Serene TreeSometimes I think life is about transitions. We are born, but only after growing from one cell to bazillions and then transitioning from the womb. Then we transition from umbilical cord to milk. Then from milk to soft foods. From soft to hard foods. We get ready for school…you get the point.

It doesn’t stop when we are mature though. We go to a party. It might be the best party in the world where we meet that special girl. But it’s a party that has a beginning and an end. We transition to the party and out again. We spend time getting children, getting ready for children, and then sending them off. If we live stuck in any one moment our whole lives, we miss the rest of life.

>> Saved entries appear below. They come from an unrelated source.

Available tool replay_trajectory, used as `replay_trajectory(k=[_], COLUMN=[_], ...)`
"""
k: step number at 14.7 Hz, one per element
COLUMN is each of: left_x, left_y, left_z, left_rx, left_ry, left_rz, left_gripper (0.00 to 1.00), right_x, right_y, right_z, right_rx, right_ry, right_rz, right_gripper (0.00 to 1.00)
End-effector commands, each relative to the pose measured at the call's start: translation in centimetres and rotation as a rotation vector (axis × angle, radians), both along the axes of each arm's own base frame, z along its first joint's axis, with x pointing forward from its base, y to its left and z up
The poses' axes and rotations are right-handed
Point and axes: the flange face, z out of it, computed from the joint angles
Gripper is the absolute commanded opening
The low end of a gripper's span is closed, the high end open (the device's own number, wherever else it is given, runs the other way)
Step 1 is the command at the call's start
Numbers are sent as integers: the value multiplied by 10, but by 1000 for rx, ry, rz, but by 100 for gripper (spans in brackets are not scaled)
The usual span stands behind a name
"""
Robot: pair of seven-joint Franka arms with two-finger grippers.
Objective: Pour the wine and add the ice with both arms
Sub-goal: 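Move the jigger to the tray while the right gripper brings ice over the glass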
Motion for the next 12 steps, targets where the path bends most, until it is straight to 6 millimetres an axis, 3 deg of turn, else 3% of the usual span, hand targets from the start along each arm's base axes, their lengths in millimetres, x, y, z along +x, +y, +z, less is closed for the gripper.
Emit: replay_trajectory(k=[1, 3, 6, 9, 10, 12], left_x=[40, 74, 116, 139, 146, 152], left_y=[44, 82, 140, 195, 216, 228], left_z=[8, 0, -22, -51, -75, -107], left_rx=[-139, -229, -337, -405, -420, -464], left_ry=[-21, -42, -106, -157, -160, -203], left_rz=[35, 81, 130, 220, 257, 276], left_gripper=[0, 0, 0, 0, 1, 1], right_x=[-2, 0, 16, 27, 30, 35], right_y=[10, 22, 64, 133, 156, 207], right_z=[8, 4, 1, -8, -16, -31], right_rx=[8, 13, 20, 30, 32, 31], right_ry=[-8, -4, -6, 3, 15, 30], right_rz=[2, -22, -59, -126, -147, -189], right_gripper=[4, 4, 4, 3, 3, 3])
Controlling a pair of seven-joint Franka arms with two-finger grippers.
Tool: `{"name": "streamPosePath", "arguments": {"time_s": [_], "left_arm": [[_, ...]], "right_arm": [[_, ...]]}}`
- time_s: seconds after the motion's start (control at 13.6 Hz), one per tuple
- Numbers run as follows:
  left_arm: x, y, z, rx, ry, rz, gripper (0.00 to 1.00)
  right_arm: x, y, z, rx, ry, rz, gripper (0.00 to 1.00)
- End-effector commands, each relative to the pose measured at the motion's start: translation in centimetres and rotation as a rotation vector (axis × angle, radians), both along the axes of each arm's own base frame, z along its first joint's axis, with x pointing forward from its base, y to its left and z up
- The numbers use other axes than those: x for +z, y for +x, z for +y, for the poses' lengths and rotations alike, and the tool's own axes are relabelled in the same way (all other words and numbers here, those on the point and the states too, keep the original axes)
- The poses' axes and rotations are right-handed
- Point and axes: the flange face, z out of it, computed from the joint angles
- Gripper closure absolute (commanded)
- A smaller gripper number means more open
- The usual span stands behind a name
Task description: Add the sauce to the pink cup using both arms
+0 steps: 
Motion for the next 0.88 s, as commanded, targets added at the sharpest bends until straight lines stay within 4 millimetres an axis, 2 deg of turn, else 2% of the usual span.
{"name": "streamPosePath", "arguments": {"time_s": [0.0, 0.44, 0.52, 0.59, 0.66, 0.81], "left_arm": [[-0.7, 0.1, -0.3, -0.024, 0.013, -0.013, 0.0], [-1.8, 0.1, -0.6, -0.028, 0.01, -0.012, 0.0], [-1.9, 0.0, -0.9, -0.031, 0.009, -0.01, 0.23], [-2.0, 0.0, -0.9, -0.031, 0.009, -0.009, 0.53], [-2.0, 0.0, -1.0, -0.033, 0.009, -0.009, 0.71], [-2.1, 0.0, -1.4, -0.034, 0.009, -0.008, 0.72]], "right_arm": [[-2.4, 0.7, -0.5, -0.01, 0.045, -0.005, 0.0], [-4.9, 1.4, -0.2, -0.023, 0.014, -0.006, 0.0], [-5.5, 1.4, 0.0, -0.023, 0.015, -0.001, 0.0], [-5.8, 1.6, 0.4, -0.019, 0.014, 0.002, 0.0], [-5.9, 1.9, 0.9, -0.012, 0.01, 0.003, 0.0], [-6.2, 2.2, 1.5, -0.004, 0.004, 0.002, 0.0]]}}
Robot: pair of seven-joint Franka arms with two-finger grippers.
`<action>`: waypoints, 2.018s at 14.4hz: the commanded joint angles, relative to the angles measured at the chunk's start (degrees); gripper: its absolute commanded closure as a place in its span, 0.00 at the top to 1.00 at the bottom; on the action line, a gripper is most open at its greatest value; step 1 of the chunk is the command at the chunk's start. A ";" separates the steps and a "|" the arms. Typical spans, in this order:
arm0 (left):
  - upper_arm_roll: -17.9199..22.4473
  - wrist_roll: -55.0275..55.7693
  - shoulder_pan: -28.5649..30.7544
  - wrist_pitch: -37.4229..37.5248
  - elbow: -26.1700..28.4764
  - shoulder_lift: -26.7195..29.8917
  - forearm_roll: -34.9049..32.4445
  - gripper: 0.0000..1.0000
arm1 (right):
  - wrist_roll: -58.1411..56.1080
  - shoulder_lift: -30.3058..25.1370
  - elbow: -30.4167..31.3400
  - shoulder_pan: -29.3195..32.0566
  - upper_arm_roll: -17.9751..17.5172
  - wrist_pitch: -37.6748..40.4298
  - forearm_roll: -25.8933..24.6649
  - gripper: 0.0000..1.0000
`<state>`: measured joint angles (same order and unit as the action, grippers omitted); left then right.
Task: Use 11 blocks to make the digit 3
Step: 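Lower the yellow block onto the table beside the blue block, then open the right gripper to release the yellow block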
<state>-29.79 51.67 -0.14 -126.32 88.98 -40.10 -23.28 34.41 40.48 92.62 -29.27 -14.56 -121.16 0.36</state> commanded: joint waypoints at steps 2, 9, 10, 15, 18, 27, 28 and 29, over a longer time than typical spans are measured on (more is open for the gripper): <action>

I used to think life was about productivity. My job was to…well…do my job and get results and build my empires. Now, I believe God didn’t make life that way. He never did.

Think of it this way. Knowing what I know now, High School would take like 3 weeks. Oh wait, maybe I needed to date a bit more or actually enjoy a few things, so maybe 20 weeks. Still, knowing what I know now, almost every productive thing in my life would have taken like 50% or less of the time. Building that dotcom back in the day would have taken 30% of the time knowing what I know now, maybe less. Learning to love my late wife the way a man should love his wife? 20% of the time. Everything, far less time. In retrospect, this seems rather inefficient if what God wants is productivity.

It’s like that saying:

“Experience is a comb which nature gives to men when they are bald.”  -Eastern Proverb

It seems like we “get it” only after we don’t need to get it anymore. Again, if God merely wanted our productivity like the humans who are farmed out like in The Matrix, this seems totally inefficient. If God just wanted our productivity (even spiritual productivity), why then wouldn’t God just dump wisdom in our minds, like a great big data upload. From the start we get all that life experience and wisdom at birth and make us ready for action at the start. We could then get a whole bunch of crap out of the way by about age 22 and then spend our time having fun or worshiping Him, or producing if that is what we are supposed to do.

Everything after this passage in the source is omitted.